Inform Survivors About Possible Delayed Toxicity

July 1, 2002

ST. PETERSBURG, Florida-As a nurse and 22-year survivor of Hodgkin’s disease, Debra Thaler-DeMers, RN, OCN, from the National Coalition for Cancer Survivorship (NCCS), brought her personal survivorship perspective to the Late Effects of Normal Tissues (LENT) IV workshop on late effects criteria and applications.

ST. PETERSBURG, Florida—As a nurse and 22-year survivor of Hodgkin’s disease, Debra Thaler-DeMers, RN, OCN, from the National Coalition for Cancer Survivorship (NCCS), brought her personal survivorship perspective to the Late Effects of Normal Tissues (LENT) IV workshop on late effects criteria and applications.

Bone Marrow Failure

With her second pregnancy, Ms. Thaler-DeMers was diagnosed with bone marrow failure, a late effect of her Hodg-kin’s disease treatment.
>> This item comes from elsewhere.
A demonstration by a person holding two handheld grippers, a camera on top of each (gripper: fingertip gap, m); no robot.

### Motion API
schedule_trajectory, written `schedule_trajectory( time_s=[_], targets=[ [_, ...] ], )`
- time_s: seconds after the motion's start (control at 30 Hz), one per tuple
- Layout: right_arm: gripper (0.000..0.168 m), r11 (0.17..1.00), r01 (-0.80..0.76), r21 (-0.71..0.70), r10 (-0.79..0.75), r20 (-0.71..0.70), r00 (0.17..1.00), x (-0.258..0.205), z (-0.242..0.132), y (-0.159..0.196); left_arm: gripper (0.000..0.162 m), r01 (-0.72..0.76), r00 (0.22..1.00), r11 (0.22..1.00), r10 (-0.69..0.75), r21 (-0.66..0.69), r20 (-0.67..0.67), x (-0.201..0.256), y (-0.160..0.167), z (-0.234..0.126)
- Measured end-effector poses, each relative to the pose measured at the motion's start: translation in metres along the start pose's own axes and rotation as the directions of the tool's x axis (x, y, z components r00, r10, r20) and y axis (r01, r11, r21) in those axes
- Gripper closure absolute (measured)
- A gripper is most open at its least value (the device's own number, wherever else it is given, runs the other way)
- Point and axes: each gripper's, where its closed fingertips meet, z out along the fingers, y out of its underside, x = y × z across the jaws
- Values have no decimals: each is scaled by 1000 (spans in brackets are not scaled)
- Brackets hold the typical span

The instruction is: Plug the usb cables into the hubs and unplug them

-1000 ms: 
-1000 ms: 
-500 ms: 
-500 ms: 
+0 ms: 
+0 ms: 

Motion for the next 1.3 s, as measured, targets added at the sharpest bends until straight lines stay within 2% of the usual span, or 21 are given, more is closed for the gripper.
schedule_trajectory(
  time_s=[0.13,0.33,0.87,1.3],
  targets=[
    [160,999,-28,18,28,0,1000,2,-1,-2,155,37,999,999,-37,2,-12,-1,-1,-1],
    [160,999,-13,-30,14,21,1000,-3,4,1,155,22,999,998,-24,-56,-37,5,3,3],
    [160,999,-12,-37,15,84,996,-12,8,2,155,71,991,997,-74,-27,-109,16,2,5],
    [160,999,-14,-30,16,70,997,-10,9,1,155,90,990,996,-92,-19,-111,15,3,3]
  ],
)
This complication was not apparent, she said, until she faced the extra demands of supplying the fetus with blood cells, when it became a crisis situation.

"We need to let survivors know what to watch out for without scaring them. This can be done by encouraging them to maintain their health and optimize their quality of life," Ms. Thaler-DeMers said. "Not only oncologists but also primary care doctors who follow these patients through the years should be educated about the long-term and late effects of cancer treatment."

Through her work at a cancer hospital, Ms. Thaler-DeMers encountered two other women in a support group who had received treatment for Hodgkin’s disease and who later needed mastectomy for breast cancer.

She later saw an article in the Journal of the National Cancer Institute (85:25-31, 1993) showing that women treated for Hodgkin’s disease had a relative risk of breast cancer of 13.6 with follow-up equal to or exceeding 15 years. The study was based on a review of the records of 885 women who had been treated for Hodgkin’s disease.

"This only came to light for me as a fluke because these survivors ran into each other," Ms. Thaler-DeMers said. "With increased mobility in today’s society, often people are not followed in the same center where they were originally treated, so the connection between cancer treatment and late effects may go unnoticed."

She tells her patients to keep a binder documenting all aspects of their treatment, so that new providers can be privy to important facts like their total dose of radiation or chemotherapy.

Many adults with cancer are not being followed long-term by their oncologist, and many survivors and even professionals are not sure what to look for, Ms. Thaler-DeMers said. Although NCCS and other patient advocate groups are lobbying for a Patient’s Bill of Rights, offering cancer survivors the right to lifetime follow-up by an oncologist, the legislation has been stalled in Congress.

In the meantime, to facilitate communication between providers of varied backgrounds, Ms. Thaler-DeMers hopes that the LENT IV conference will set criteria for late effects of radiation therapy, chemotherapy, and other treatments, standardized in similar fashion to criteria already in use for short-term toxicity.

"NCCS wants to work more closely with the physicians to help them realize that follow-up is a long-term commitment, often lasting 10 to 20 years," she said. "People only retain about 10% of the information they’re given at the time of diagnosis. If that information is not repeated, it’s lost, so we need a better mechanism for getting the information out there."

Filling the Knowledge Gap

The latest edition of "A Cancer Survivor’s Almanac" and other NCCS publications aim to fill this knowledge gap not only for survivors but also for the general practitioners who follow them. In today’s era of managed care, it is often difficult to get approval for an annual follow-up by the oncologist. Often the primary care doctor is not sufficiently qualified to recognize late effects and may not be aware of the latest research in this area.

Ms. Thaler-DeMers said that physicians should look for treatable or preventable delayed effects and intervene appropriately. Cardiac toxicity can occur 15 to 20 years after treatment and may respond to medications, but is often unrecognized. The gradual onset of pulmonary fibrosis from bleomycin and radiation therapy may allow effective intervention with medications or with exercise programs to improve stamina.

NCCS hopes to work together with the National Cancer Institute and major cancer centers to build public and professional awareness, she said.

Fertility Issues

Lack of knowledge or communication may have tragic consequences involving both long-term and short-term fertility issues. Although most oncologists understand that chemotherapy and radiation therapy impair male fertility, less than half tell their male patients to bank sperm, according to two studies from The University of Texas M. D. Anderson Cancer Center (J Clin Oncol 20:1880-1897, 2002).

Physicians may fail to communicate vital information about sperm banking because of time pressures or the perception that men are more concerned about their immediate survival. Some doctors may not be aware of new fertility technologies that are often effective even if there is only a small quantity of viable sperm.

Women survivors are also susceptible to delayed effects on fertility. Those who have chemotherapy or radiation therapy may have an early onset of menopause and need to realize that they have a smaller window of childbearing years. "With today’s trend of postponing pregnancy, these women may miss out on being mothers unless they are properly informed," she said.